Brooke Ashley Lyons (born November 8, 1980) is an American actress. She is known for her roles as Amy in the 2008 film Welcome Home Roscoe Jenkins and as Peach Landis in the CBS sitcom 2 Broke Girls.

Early life and education
Lyons was born in Washington, D.C. She is the daughter of surgeon James R. Lyons and dancer Penny A. Lyons (née Sousa). She is of Italian, Irish and Portuguese descent and grew up in Fairfield and New Haven, Connecticut, and several other towns in the state. She spent a lot of her youth both dancing and riding horses, giving up the latter to focus on the former.

As a child she suffered from scoliosis, which prevented her from a pursuing a career as a ballet dancer.

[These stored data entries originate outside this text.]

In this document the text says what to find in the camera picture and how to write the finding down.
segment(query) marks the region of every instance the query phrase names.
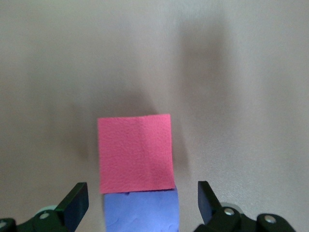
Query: metal screw
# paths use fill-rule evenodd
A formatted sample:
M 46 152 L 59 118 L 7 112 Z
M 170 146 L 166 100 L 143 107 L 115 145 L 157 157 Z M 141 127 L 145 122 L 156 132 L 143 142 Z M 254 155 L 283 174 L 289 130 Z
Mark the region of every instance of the metal screw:
M 49 213 L 44 212 L 43 214 L 40 215 L 40 219 L 45 219 L 49 216 Z
M 277 222 L 276 219 L 275 219 L 273 216 L 271 216 L 271 215 L 266 215 L 266 216 L 264 217 L 264 219 L 265 219 L 265 221 L 267 221 L 268 223 L 272 223 L 272 224 L 274 224 L 274 223 Z
M 232 216 L 232 215 L 235 214 L 235 213 L 234 213 L 234 210 L 232 210 L 231 208 L 226 208 L 226 209 L 224 210 L 224 212 L 225 212 L 226 215 L 229 215 L 229 216 Z
M 7 224 L 7 223 L 6 223 L 5 221 L 2 220 L 2 221 L 0 222 L 0 229 L 3 228 L 3 227 L 5 227 L 6 224 Z

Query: blue foam block
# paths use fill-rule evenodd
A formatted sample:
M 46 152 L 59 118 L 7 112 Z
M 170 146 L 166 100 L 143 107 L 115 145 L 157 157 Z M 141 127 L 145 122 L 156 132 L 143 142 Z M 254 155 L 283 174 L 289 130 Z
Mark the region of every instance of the blue foam block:
M 110 193 L 104 197 L 106 232 L 178 232 L 177 189 Z

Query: square block
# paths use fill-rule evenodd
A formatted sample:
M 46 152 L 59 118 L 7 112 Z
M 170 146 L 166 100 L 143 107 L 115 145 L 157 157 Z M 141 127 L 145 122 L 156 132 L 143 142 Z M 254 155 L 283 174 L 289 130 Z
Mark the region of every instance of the square block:
M 175 188 L 170 115 L 98 119 L 100 192 Z
M 178 232 L 177 189 L 104 196 L 106 232 Z

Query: black plastic part
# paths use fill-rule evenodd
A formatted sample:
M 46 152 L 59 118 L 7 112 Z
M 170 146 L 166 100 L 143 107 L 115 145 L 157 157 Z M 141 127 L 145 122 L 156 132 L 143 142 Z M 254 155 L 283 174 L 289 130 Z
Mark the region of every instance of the black plastic part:
M 18 226 L 12 218 L 0 219 L 6 223 L 0 232 L 74 232 L 88 206 L 87 183 L 78 183 L 55 210 L 39 212 Z
M 0 223 L 6 223 L 6 225 L 0 229 L 0 232 L 15 232 L 16 231 L 16 222 L 13 218 L 0 219 Z
M 199 225 L 195 232 L 295 232 L 278 215 L 260 214 L 254 221 L 234 208 L 222 207 L 206 181 L 198 182 L 198 207 L 205 225 Z M 275 222 L 268 222 L 265 216 L 274 217 Z
M 89 207 L 87 183 L 78 183 L 60 202 L 55 211 L 70 232 L 76 230 Z
M 269 223 L 265 220 L 265 216 L 275 218 L 275 223 Z M 257 217 L 257 228 L 259 232 L 295 232 L 291 225 L 282 217 L 275 214 L 260 214 Z
M 207 181 L 199 181 L 197 191 L 198 208 L 206 225 L 222 206 Z

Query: gray table surface
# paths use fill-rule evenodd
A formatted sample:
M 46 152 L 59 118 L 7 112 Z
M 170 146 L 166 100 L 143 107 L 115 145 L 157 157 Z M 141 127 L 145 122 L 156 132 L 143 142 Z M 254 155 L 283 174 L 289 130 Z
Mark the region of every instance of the gray table surface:
M 308 1 L 0 2 L 0 218 L 80 181 L 105 231 L 98 117 L 170 113 L 180 230 L 197 181 L 245 214 L 309 221 Z

Before being diagnosed, she studied dance at the Joffrey Ballet School, the New England Ballet School in Connecticut, the Boston Ballet and traveled to France. She wore a back brace throughout her time in the ninth grade. She ultimately had surgery to correct her spine.

While she was freshman at Yale University, she founded the Connecticut Scoliosis Association and wrote about her experiences with the disease in the book titled Scoliosis: Ascending the Curve. The book was published before she began classes at Yale in 1999.

While at Yale she majored in English literature and was a member of the "Arts and Letters" Manuscript Society.

Career
Lyons then became interested in acting, receiving her first speaking role in the Neil Simon play Rumors. She also worked in the productions The Maids and Heartbreak House. She received additional acting training at The Groundlings in Los Angeles.

Beginning in 2004, Lyons appeared in the television series American Dreams, That's So Raven, The Starter Wife, and Desperate Housewives, and has had recurring roles in 2 Broke Girls, The Affair, and Jane by Design.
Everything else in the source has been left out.